Is there any use for introducing the concept of "noise terms" in lexicographical expected value?

Here's an illustration of what I mean by "noise terms":

Suppose that you have a warm cup of coffee sitting in a room. How long will it take before the coffee is the same temperature as the room? Well, the rate of heat transfer between two objects is proportional to the temperature difference between them. That means that the temperature difference between the coffee and the room undergoes exponential decay, and exponential decay never actually reaches its final value. It'll take infinitely long for the coffee to reach the same temperature as the room!

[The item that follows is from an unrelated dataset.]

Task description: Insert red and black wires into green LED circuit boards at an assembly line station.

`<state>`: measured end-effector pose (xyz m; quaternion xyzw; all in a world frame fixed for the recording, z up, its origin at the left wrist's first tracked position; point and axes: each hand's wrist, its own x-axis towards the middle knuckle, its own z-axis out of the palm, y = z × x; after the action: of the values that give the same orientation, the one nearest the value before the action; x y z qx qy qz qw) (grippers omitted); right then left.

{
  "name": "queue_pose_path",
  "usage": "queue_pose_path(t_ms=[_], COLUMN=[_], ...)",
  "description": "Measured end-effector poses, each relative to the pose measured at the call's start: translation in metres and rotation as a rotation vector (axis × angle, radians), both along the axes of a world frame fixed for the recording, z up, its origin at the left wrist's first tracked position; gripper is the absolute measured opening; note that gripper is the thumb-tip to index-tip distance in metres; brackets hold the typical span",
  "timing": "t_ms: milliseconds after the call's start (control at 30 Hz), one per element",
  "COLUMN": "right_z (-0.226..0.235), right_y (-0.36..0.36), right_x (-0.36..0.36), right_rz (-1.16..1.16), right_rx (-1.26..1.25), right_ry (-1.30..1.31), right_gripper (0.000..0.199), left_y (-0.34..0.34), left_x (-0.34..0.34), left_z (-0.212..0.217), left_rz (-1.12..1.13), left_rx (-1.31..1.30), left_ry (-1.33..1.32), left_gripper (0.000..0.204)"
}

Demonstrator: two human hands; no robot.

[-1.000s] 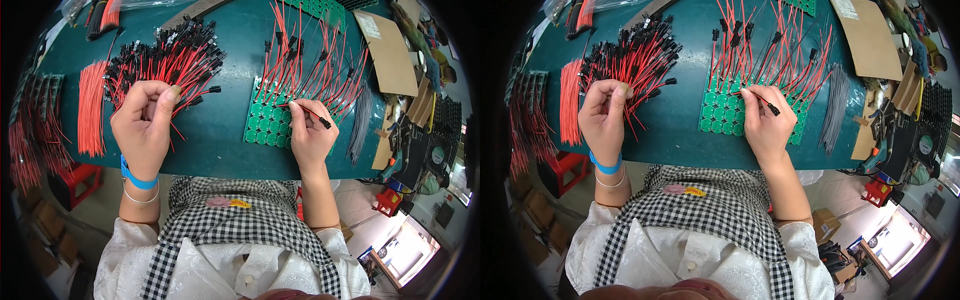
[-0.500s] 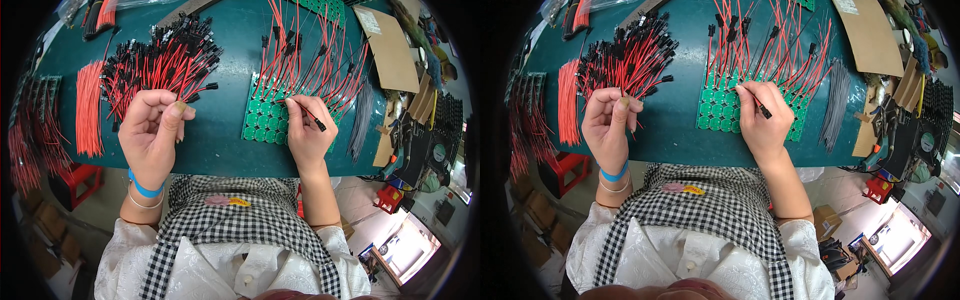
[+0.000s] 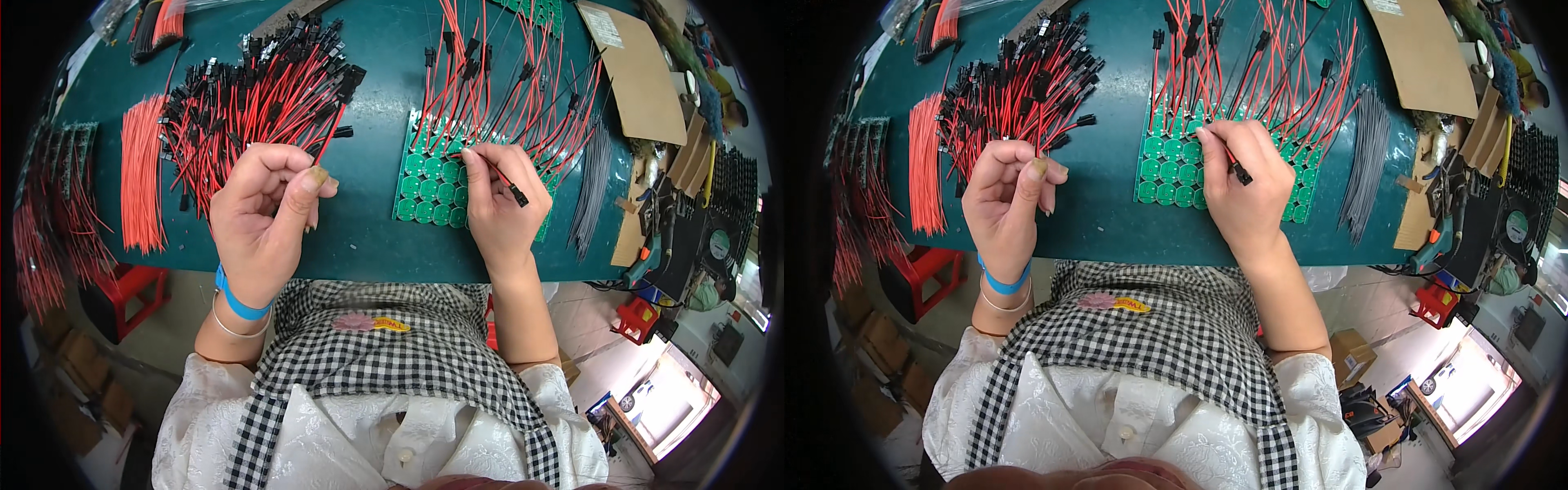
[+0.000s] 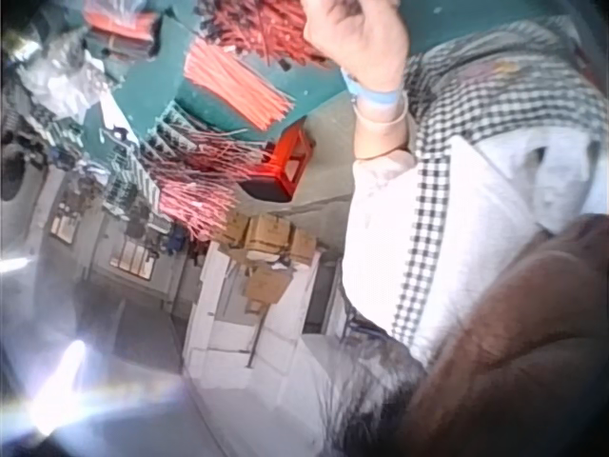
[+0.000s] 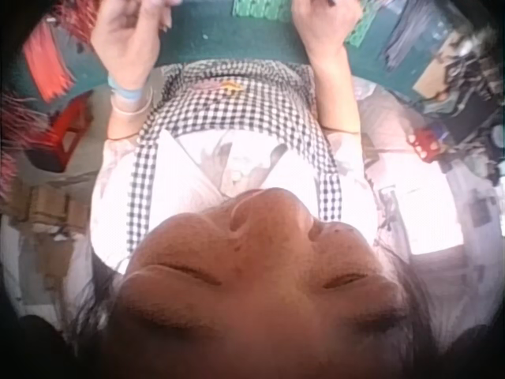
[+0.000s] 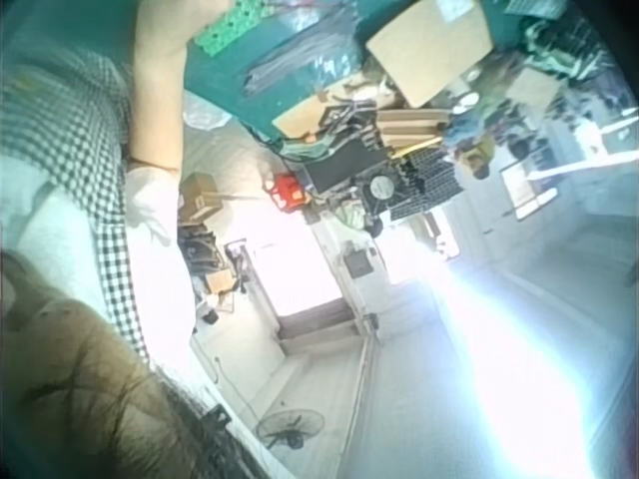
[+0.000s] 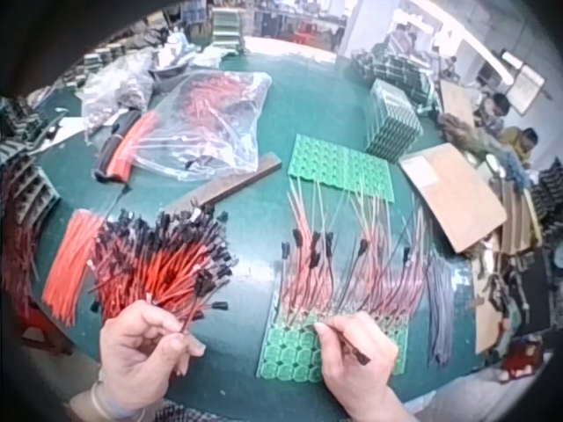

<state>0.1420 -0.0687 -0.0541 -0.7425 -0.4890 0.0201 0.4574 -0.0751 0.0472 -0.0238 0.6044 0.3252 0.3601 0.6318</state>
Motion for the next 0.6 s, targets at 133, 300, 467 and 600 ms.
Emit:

Except that the real world doesn't quite work that way. If you try to measure temperature precisely enough, you'll start finding that your thermometer readings are fluctuating. All those "random" molecular motions create noise. You can't measure the difference between 100 degrees and 100 + epsilon degrees as long as epsilon is less than the noise level of the system. So the coffee really does reach room temperature, because the difference becomes so small that it disappears into the noise.

If the parameters that I use to calculate expected value are noisy, then as long as the difference between EUBig(X) and EUBig(Y) is small enough - below the noise level of the system - I can't tell if it's positive or negative, so I can't know if I should prefer X to Y. As with the coffee in the room, the difference vanishes into the noise. So I'll resort to the tiebreaker, and optimize EUSmall instead.

Does this make any sense?